** THE PROBLEM **
Exact copy, no pictures: return all the data below as written.

**** DATA PROVIDED

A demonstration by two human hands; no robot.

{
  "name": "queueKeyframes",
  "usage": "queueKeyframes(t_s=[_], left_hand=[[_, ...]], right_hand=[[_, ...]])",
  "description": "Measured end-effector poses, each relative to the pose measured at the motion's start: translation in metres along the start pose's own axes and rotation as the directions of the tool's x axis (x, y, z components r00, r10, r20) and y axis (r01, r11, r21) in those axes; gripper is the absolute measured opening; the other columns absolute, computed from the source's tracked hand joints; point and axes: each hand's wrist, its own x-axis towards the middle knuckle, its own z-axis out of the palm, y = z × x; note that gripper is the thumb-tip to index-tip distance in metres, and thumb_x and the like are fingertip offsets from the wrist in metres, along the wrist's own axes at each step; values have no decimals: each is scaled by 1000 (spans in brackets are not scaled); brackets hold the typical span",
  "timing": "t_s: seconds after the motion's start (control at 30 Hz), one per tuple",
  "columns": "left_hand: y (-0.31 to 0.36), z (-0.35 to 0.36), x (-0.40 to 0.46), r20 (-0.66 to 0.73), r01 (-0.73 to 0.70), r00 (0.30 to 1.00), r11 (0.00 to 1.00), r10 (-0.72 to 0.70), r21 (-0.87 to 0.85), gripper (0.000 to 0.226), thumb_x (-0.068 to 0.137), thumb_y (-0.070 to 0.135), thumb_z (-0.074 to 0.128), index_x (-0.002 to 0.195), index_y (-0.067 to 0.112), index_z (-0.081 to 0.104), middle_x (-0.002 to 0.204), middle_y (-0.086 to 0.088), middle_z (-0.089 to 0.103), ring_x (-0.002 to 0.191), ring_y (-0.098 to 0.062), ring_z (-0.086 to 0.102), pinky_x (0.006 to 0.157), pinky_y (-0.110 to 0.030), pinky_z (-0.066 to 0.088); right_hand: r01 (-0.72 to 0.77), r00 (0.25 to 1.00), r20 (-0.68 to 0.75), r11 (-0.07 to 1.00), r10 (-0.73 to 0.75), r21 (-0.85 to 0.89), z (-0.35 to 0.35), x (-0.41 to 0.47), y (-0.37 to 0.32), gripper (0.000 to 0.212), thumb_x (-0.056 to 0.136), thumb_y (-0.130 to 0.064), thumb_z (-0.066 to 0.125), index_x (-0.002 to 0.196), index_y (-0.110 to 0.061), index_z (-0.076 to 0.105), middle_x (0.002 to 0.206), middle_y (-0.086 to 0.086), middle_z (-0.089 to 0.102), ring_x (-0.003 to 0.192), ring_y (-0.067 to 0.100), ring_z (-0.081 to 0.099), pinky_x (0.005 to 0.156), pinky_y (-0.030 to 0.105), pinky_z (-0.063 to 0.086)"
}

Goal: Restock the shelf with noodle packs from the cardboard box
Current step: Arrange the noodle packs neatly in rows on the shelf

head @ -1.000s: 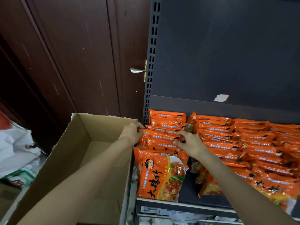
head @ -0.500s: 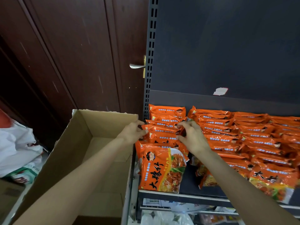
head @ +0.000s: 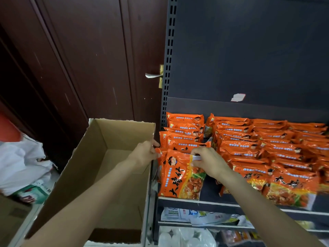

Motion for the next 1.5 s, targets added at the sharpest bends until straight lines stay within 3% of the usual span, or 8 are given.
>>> queueKeyframes(t_s=[0.13, 0.3, 0.47, 0.7, 0.83, 1.0, 1.2, 1.5], left_hand=[[4, 10, -8, -175, -54, 983, 998, 55, 10, 40, 85, 11, 67, 122, 14, 52, 114, -3, 53, 109, -18, 56, 93, -30, 49], [11, 24, -18, -146, -176, 971, 979, 190, 106, 27, 89, 18, 61, 117, 20, 61, 117, 5, 47, 111, -11, 49, 93, -24, 45], [15, 37, -25, -116, -96, 987, 987, 111, 129, 41, 88, 14, 64, 128, 17, 55, 129, -4, 52, 116, -19, 53, 96, -29, 46], [28, 48, -25, -255, 9, 967, 999, -20, -46, 17, 88, 5, 62, 105, 9, 63, 108, -8, 67, 90, -13, 61, 86, -28, 52], [45, 48, -31, -295, -112, 951, 992, 91, -57, 16, 85, 11, 67, 100, 13, 65, 97, -2, 69, 80, -8, 62, 82, -29, 52], [53, 53, -31, -219, -211, 961, 958, 168, -193, 37, 83, 11, 69, 117, 21, 56, 103, -1, 69, 93, -8, 64, 82, -20, 50], [13, 63, -28, 63, -12, 998, 997, 7, 75, 66, 74, 26, 79, 129, 16, 45, 125, 0, 56, 115, -19, 55, 97, -34, 46], [7, 57, -23, -116, -49, 991, 995, 60, 90, 18, 85, 8, 65, 101, 12, 63, 100, -2, 65, 89, -13, 61, 74, -18, 50]], right_hand=[[-47, 998, -46, 997, 44, -64, -3, -5, 3, 33, 86, -6, 61, 65, -17, 38, 68, -5, 52, 65, 8, 53, 60, 33, 42], [-37, 995, -95, 991, 25, -130, -5, -17, 12, 32, 85, 1, 59, 68, -20, 40, 95, 1, 55, 85, 18, 54, 69, 35, 48], [-28, 995, -103, 980, 7, -198, -2, -30, 23, 31, 85, 7, 51, 107, -15, 47, 100, 7, 62, 88, 27, 61, 66, 35, 48], [-20, 986, -168, 980, -14, -200, 1, -30, 20, 25, 87, 2, 52, 100, -17, 43, 96, 5, 61, 86, 26, 62, 64, 36, 49], [95, 981, -162, 993, -106, -76, 0, -32, 8, 74, 82, -22, 70, 141, -27, 26, 135, 2, 41, 126, 20, 41, 92, 38, 48], [128, 982, -132, 990, -134, -54, 2, -29, 7, 67, 83, -25, 70, 141, -30, 36, 139, -1, 45, 122, 17, 46, 96, 38, 46], [62, 983, -173, 997, -69, -44, 4, -28, 14, 68, 88, -18, 64, 143, -40, 30, 127, 5, 49, 113, 22, 53, 90, 38, 50], [105, 961, -271, 980, -57, 168, 11, -28, 22, 61, 86, -14, 66, 138, -30, 40, 123, 7, 54, 112, 21, 52, 93, 30, 41]])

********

** RESPONSE TO THE EXERCISE **
A demonstration by two human hands; no robot.

{
  "name": "queueKeyframes",
  "usage": "queueKeyframes(t_s=[_], left_hand=[[_, ...]], right_hand=[[_, ...]])",
  "description": "Measured end-effector poses, each relative to the pose measured at the motion's start: translation in metres along the start pose's own axes and rotation as the directions of the tool's x axis (x, y, z components r00, r10, r20) and y axis (r01, r11, r21) in those axes; gripper is the absolute measured opening; the other columns absolute, computed from the source's tracked hand joints; point and axes: each hand's wrist, its own x-axis towards the middle knuckle, its own z-axis out of the palm, y = z × x; note that gripper is the thumb-tip to index-tip distance in metres, and thumb_x and the like are fingertip offsets from the wrist in metres, along the wrist's own axes at each step; values have no decimals: each is scaled by 1000 (spans in brackets are not scaled); brackets hold the typical span",
  "timing": "t_s: seconds after the motion's start (control at 30 Hz), one per tuple",
  "columns": "left_hand: y (-0.31 to 0.36), z (-0.35 to 0.36), x (-0.40 to 0.46), r20 (-0.66 to 0.73), r01 (-0.73 to 0.70), r00 (0.30 to 1.00), r11 (0.00 to 1.00), r10 (-0.72 to 0.70), r21 (-0.87 to 0.85), gripper (0.000 to 0.226), thumb_x (-0.068 to 0.137), thumb_y (-0.070 to 0.135), thumb_z (-0.074 to 0.128), index_x (-0.002 to 0.195), index_y (-0.067 to 0.112), index_z (-0.081 to 0.104), middle_x (-0.002 to 0.204), middle_y (-0.086 to 0.088), middle_z (-0.089 to 0.103), ring_x (-0.002 to 0.191), ring_y (-0.098 to 0.062), ring_z (-0.086 to 0.102), pinky_x (0.006 to 0.157), pinky_y (-0.110 to 0.030), pinky_z (-0.066 to 0.088); right_hand: r01 (-0.72 to 0.77), r00 (0.25 to 1.00), r20 (-0.68 to 0.75), r11 (-0.07 to 1.00), r10 (-0.73 to 0.75), r21 (-0.85 to 0.89), z (-0.35 to 0.35), x (-0.41 to 0.47), y (-0.37 to 0.32), gripper (0.000 to 0.212), thumb_x (-0.056 to 0.136), thumb_y (-0.130 to 0.064), thumb_z (-0.066 to 0.125), index_x (-0.002 to 0.196), index_y (-0.110 to 0.061), index_z (-0.076 to 0.105), middle_x (0.002 to 0.206), middle_y (-0.086 to 0.086), middle_z (-0.089 to 0.102), ring_x (-0.003 to 0.192), ring_y (-0.067 to 0.100), ring_z (-0.081 to 0.099), pinky_x (0.005 to 0.156), pinky_y (-0.030 to 0.105), pinky_z (-0.063 to 0.086)"
}

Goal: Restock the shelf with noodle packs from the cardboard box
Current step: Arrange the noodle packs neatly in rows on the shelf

head @ -1.000s: 
head @ -0.500s: 
head @ +0.000s: 

Motion for the next 1.5 s, targets added at the sharpest bends until straight lines stay within 3% of the usual span, or 8 are given.
>>> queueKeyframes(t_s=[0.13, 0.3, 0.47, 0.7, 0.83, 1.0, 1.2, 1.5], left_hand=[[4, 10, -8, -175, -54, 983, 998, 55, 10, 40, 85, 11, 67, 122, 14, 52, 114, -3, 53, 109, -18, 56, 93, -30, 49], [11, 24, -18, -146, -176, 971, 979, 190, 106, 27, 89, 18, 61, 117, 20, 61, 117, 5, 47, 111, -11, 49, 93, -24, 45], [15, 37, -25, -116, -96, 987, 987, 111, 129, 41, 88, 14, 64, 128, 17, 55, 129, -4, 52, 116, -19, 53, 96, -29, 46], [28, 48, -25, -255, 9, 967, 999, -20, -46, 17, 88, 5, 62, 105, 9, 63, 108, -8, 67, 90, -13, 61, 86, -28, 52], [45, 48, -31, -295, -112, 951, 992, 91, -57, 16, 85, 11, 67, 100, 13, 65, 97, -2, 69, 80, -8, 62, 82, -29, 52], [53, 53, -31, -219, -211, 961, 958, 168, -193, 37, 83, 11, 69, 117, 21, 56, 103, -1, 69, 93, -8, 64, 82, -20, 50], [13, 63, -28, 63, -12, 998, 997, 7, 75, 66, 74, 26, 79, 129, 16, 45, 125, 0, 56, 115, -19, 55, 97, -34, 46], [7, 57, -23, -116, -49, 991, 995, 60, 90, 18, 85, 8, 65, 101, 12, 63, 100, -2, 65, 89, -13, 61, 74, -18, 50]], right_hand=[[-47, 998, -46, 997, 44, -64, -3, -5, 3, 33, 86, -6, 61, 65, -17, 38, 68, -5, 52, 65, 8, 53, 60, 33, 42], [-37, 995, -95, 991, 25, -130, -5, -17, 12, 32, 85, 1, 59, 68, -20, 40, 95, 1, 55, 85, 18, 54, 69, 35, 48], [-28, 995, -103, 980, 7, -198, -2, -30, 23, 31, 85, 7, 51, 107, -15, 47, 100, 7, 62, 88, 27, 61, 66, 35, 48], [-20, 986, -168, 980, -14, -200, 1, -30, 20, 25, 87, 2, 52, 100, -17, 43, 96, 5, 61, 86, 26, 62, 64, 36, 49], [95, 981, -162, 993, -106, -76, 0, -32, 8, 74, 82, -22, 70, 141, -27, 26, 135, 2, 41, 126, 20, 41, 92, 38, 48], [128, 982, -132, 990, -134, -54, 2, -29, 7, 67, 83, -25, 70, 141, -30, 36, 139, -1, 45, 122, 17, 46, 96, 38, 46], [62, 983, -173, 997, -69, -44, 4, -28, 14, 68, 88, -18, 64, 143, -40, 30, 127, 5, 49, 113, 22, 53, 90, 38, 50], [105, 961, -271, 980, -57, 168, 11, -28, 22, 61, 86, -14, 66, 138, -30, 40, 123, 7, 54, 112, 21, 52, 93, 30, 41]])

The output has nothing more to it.